Elliott, the activist hedge fund, says that Juniper should have been more competitive with a player like Alcatel-Lucent in optics. Crap. Optical margins are low, and even if Juniper wanted to get into that space now the margins would be truly in the toilet by the time they established themselves. Alcatel-Lucent’s “Shift” strategy is arguably getting that company into the spaces that Elliott says Juniper should be getting out of. Juniper should have gotten into optics more a decade ago, when it made sense. Which means what it should be doing now is what’s going to be the obvious choice in 2024.

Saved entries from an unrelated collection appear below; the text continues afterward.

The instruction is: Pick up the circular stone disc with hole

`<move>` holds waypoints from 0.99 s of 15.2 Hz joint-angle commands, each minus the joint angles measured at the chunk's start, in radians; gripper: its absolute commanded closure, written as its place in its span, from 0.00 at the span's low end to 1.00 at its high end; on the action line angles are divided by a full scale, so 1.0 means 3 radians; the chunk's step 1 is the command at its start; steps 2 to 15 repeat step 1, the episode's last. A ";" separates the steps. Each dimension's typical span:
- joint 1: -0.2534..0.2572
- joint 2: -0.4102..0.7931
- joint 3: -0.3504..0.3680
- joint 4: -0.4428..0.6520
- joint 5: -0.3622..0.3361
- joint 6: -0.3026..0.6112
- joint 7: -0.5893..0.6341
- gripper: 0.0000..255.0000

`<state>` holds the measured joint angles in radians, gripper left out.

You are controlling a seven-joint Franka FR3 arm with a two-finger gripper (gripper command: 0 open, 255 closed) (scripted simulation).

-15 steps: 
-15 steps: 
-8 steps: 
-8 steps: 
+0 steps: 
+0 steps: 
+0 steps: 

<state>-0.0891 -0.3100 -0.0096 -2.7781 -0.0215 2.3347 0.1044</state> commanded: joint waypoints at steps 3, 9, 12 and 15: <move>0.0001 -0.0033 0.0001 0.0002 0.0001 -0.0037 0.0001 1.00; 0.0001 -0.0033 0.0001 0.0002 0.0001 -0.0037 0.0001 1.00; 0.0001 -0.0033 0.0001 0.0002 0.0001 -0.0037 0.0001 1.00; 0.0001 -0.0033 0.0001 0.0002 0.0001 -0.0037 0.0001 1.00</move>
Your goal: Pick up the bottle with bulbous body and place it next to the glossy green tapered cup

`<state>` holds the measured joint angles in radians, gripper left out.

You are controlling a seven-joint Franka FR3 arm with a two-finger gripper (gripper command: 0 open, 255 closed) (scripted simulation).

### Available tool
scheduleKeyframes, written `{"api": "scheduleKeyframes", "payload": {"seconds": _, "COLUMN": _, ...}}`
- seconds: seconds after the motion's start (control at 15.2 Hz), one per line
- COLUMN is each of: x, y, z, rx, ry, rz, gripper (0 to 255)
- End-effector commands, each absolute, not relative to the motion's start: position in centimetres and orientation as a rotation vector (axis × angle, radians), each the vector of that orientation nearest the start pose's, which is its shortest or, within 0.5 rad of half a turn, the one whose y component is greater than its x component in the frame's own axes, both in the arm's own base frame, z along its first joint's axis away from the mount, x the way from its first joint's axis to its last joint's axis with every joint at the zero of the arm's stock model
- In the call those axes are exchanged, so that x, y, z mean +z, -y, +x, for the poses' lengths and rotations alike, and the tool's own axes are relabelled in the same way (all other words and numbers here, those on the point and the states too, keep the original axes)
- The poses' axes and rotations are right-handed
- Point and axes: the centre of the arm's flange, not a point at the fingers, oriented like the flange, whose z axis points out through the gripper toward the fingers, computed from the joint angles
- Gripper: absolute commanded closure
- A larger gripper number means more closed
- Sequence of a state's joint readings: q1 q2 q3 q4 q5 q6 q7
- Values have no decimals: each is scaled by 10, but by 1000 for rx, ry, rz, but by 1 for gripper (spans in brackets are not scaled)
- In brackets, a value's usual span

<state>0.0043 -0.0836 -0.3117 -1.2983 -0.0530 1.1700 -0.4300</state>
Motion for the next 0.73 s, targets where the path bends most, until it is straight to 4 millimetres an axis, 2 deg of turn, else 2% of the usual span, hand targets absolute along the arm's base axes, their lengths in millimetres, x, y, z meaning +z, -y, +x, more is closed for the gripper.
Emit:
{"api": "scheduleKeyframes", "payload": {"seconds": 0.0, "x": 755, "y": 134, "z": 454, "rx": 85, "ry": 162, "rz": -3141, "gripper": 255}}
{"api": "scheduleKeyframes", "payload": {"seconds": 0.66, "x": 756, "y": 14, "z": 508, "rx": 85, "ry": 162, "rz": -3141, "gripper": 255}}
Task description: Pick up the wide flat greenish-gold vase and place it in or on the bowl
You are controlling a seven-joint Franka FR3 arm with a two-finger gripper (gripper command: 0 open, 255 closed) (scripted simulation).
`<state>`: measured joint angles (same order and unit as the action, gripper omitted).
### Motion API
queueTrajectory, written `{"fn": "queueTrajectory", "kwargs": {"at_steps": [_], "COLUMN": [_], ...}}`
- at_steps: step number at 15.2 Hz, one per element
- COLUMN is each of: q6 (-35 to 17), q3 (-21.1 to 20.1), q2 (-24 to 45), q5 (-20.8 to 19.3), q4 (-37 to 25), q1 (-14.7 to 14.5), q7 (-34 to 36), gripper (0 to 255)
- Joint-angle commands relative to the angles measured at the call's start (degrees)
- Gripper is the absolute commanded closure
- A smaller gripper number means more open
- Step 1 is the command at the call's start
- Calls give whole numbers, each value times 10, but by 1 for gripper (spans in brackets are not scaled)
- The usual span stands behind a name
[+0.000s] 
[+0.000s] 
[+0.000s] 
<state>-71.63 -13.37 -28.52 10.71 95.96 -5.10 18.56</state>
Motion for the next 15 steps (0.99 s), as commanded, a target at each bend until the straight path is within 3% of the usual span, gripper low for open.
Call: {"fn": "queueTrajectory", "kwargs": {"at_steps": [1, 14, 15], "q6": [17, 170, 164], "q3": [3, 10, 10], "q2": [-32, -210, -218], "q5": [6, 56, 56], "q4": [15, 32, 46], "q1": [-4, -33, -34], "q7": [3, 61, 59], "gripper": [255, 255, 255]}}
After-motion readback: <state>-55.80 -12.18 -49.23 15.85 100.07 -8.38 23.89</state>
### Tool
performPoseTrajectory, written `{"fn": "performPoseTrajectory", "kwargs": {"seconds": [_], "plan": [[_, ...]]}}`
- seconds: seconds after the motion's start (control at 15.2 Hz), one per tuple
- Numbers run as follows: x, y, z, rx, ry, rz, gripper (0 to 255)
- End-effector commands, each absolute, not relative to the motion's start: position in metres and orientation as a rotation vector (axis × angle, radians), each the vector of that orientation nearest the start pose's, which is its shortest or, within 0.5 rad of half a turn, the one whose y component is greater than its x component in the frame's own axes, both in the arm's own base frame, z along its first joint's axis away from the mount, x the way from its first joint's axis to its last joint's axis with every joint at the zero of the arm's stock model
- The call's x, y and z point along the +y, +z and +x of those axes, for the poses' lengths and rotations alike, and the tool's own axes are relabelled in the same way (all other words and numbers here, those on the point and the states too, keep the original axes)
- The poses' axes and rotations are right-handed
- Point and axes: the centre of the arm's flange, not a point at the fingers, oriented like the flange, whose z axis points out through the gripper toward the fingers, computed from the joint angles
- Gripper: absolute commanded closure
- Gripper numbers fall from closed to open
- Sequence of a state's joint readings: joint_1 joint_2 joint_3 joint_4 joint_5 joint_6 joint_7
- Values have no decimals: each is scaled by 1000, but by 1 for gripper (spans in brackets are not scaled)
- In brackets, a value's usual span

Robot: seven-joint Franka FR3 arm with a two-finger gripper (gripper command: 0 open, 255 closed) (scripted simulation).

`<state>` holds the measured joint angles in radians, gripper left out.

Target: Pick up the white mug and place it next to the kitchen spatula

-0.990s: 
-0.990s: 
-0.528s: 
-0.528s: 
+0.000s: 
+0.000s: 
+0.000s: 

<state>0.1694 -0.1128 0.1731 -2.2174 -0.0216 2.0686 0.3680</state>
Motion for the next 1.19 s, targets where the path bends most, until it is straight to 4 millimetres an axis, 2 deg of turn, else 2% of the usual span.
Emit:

Which is the service layer. The debate over whether Juniper should have jumped on OpenDaylight or bought Contrail is moot in two ways—it’s already been resolved by the fact they did by Contrail, and it’s the wrong debate to begin with. The controller doesn’t matter, it’s just a higher level of plumbing. What matters in the service layer is the creation of services, the architecture that couples features to transport/connection. There was plenty of time to grab supremacy in this space, there were specific opportunities Juniper had to embrace the service layer and build network value for its customers and profits for itself. I watched them turn their back on at least one such opportunity. Even now, it might not be too late, but the Elliott move will make it very hard for the new CEO to balance between a totally different near-term strategy that would require a truly insightful SDN/NFV overlay on either Contrail or OpenDaylight and a hungry activist investor who wants all the focus to be on cutting staff, cutting M&A, paying a dividend, buying back stock, and contracting into the networking equivalent of a white dwarf. By the end of Q2, Juniper either does the right thing or there will be no right thing left to do.